Never Tell a Lie
Page 22
“The baby’s crowning,” Dr. Shapiro said, her voice calm and reassuring. “Push once more.” Ivy bore down again, and again, and again, each time Dr. Shapiro encouraging her to hang in there, that the next one would be the last.
“Stop!” Dr. Shapiro said. “Wait.”
Ivy strained to comply. The urge to push was nearly irresistible.
“Blow, blow, blow,” David said, his arm around her.
The room turned silent as Ivy blew, sweat dripping into her ears and down her neck.
“That’s good, that’s good, that’s good,” Dr. Shapiro said. “Now, one last time.
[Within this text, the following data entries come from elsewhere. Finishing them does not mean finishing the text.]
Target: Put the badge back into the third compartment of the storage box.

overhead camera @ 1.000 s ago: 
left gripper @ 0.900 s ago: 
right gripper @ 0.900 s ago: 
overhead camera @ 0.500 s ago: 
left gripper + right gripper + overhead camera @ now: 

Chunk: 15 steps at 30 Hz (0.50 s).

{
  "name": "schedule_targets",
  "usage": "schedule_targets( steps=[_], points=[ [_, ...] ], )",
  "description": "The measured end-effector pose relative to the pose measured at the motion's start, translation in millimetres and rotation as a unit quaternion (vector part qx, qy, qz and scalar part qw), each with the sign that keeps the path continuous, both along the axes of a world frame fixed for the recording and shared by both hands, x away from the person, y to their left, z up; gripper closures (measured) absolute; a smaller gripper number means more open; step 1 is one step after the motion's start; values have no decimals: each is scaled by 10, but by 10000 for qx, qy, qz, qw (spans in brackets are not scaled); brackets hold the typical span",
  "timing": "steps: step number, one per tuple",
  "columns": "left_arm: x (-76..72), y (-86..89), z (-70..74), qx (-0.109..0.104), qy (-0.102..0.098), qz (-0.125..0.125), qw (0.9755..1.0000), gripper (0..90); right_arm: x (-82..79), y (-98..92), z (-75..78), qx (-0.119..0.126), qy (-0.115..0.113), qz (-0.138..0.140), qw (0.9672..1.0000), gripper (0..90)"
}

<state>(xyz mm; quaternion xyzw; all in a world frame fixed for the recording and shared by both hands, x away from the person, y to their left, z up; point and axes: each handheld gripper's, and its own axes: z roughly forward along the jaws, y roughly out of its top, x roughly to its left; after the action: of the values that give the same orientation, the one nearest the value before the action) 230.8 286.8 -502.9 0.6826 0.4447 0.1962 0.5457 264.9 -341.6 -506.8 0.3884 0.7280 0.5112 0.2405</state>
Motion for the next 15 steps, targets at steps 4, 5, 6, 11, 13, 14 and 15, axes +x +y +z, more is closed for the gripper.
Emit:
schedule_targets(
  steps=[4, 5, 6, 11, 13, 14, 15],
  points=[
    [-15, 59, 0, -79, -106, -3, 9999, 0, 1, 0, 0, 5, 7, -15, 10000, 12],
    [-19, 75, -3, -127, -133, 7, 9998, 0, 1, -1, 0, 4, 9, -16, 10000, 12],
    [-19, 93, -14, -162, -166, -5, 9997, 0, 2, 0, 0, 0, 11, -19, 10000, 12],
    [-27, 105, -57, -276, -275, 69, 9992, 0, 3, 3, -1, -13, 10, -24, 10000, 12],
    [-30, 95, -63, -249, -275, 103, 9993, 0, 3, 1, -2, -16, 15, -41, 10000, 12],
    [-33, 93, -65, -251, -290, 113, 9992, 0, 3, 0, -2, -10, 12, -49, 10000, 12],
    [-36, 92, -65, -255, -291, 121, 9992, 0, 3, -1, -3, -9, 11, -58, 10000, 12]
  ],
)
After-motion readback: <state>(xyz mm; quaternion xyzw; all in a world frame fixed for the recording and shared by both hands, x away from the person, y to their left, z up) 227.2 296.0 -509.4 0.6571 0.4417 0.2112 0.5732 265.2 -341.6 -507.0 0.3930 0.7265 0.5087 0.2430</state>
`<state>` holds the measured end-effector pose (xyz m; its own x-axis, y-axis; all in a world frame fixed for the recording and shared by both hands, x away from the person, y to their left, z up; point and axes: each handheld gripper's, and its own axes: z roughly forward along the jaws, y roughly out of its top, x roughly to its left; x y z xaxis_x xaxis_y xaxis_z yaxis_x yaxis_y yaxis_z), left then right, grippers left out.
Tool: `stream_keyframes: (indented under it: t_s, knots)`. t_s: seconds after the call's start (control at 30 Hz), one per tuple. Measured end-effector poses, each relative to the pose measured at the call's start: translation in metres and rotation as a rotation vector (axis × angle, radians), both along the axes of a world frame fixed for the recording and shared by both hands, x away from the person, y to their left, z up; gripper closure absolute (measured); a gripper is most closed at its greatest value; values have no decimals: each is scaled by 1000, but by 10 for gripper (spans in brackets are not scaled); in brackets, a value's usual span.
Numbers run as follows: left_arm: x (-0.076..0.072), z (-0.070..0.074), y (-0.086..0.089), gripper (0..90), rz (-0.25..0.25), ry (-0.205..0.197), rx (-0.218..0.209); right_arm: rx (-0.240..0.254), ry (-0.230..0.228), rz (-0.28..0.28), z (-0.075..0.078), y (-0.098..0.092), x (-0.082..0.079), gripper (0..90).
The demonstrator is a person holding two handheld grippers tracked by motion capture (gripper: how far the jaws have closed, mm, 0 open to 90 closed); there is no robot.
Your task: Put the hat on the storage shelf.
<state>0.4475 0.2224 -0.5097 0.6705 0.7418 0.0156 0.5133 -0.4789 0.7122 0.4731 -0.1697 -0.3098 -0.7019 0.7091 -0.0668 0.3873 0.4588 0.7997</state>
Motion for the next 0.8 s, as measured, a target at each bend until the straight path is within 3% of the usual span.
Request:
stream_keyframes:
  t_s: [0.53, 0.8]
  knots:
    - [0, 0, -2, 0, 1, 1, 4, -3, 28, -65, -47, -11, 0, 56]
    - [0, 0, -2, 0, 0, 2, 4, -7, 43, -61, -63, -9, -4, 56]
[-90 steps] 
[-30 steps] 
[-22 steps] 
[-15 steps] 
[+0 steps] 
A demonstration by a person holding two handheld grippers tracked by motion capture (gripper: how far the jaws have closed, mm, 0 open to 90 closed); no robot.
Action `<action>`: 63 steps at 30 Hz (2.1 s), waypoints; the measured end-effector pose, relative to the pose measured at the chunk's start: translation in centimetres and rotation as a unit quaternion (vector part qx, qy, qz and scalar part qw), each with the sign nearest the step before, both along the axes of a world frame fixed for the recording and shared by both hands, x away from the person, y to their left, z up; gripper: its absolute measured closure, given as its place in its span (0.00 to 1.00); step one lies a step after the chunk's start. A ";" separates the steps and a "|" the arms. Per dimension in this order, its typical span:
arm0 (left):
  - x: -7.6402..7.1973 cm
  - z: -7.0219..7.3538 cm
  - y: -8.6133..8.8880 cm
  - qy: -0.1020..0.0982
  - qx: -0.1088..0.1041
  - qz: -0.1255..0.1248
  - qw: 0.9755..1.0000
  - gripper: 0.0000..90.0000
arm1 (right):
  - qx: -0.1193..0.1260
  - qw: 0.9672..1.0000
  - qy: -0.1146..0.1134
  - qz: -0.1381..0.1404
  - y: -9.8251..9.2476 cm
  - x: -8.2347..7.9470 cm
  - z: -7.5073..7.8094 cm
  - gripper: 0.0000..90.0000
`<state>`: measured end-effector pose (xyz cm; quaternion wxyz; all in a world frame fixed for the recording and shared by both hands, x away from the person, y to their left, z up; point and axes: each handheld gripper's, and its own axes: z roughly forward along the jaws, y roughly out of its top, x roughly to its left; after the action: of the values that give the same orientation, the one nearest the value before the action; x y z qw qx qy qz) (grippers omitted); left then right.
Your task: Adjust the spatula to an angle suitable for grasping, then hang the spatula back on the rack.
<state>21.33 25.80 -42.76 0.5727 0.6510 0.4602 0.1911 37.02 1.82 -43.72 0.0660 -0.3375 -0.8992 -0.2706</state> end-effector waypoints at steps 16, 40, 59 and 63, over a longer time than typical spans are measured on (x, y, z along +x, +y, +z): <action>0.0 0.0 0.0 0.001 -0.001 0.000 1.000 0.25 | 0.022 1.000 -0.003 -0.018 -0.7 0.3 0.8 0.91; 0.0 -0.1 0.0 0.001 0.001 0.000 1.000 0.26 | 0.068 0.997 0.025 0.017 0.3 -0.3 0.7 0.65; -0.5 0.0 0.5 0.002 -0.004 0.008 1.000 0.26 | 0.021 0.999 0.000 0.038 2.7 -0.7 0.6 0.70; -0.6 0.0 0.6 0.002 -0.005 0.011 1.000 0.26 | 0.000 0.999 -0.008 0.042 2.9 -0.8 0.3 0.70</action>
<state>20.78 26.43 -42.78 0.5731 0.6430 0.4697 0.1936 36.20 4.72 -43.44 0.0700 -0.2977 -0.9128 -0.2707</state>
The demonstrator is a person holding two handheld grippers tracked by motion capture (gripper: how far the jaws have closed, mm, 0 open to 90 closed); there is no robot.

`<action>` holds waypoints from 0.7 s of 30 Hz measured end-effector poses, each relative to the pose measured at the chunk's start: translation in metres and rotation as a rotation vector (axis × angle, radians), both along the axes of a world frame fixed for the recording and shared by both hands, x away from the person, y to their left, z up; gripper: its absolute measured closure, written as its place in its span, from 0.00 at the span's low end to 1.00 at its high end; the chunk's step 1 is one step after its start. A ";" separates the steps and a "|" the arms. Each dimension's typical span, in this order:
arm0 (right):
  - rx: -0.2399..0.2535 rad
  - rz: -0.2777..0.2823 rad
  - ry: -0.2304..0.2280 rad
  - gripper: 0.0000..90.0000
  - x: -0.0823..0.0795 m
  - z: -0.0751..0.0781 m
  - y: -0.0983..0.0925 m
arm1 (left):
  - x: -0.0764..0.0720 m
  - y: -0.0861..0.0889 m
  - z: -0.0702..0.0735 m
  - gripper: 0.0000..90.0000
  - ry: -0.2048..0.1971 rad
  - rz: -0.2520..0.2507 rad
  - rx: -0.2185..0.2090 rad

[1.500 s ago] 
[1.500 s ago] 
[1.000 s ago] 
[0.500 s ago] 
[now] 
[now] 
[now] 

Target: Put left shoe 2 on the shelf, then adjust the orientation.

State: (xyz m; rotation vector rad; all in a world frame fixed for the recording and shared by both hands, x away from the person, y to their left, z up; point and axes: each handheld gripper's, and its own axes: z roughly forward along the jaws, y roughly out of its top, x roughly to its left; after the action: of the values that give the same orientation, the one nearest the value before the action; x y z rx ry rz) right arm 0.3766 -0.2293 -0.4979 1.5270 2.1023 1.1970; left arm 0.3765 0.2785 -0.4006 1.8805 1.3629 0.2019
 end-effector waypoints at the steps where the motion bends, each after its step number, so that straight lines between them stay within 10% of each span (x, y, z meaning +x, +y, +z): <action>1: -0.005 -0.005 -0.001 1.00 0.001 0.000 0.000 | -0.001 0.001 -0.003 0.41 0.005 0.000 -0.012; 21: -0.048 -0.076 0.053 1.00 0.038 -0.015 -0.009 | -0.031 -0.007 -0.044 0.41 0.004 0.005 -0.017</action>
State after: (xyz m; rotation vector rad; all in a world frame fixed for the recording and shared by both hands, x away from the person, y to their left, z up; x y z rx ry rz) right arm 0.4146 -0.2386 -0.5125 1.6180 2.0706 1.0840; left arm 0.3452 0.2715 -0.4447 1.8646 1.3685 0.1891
Push!” Her command reverberated off the walls.
Ivy pushed with every bit of strength she had left, then gasped as the pressure released itself, as though a cork had popped. There was a long moment of dead silence. Then a thin cry.
“It’s a girl,” David whispered in her ear. “Just like you said.” He squeezed her hand.
Ivy strained to see the nurse tending the baby. Wiping her down. Washing her. Her little girl was rigid and red-faced, her eyes squinched shut and her mouth stretched open, tiny fists clenched and trembling. Watching, Ivy felt as if her heart would burst in her chest.
The newborn cry wasn’t at all what Ivy had expected—rapid gusts of piglet squeals rather than full-throated yelps.
“I was so afraid I wouldn’t make it here in time,” David said.
“I was afraid that you wouldn’t make it here at all,” Ivy said.
The nurse brought the baby over to them. She was swaddled in a pink blanket, her hair already drying into wispy curls.
Ivy took the sturdy little bundle in her arms. She brushed the baby’s head with her lips. So soft. Liquidy gray eyes opened, and the baby gazed up at her like some wise old soul, and Ivy felt a surge of tenderness so intense that she could barely breathe.
“Hey, Sprout,” she whispered. “My precious baby girl.” This little one had killer eyelashes.
David touched the baby’s cheek gently with the back of his index finger. “She’s amazing.”
Ivy probed the blanket and found a foot. The flesh, wrinkled at the ankle, reminded Ivy of a scrawny chicken wearing baggy, flesh-colored tights. Tiny toes were splayed—all five of them.
A tear trickled down his cheek as David kissed the bottom of the baby’s foot.
This was what she’d almost lost. David, their baby, their life together, all their hopes and dreams for the future.
The room went fuzzy, and before Ivy knew what was happening, she was crying—completely out of control, heaving up great sobs as if deep inside her a dam had been breached.
She grabbed David’s sleeve and sobbed. A nurse rushed over and took the baby. David put his arms around Ivy and held her to him, rocking her.
“It’s over, it’s over,” he said. He held her tighter. “I’m so sorry.”
Ivy shuddered and burrowed into David’s chest, her tears soaking the top of his hospital scrubs.
“You have every right to be angry with me. To be furious. I—” His voice caught. He stroked her head. Kissed her neck. “I didn’t know. And then I thought I’d never be with you again. Never see the baby.” She felt his chest heave. “Can you ever forgive me?”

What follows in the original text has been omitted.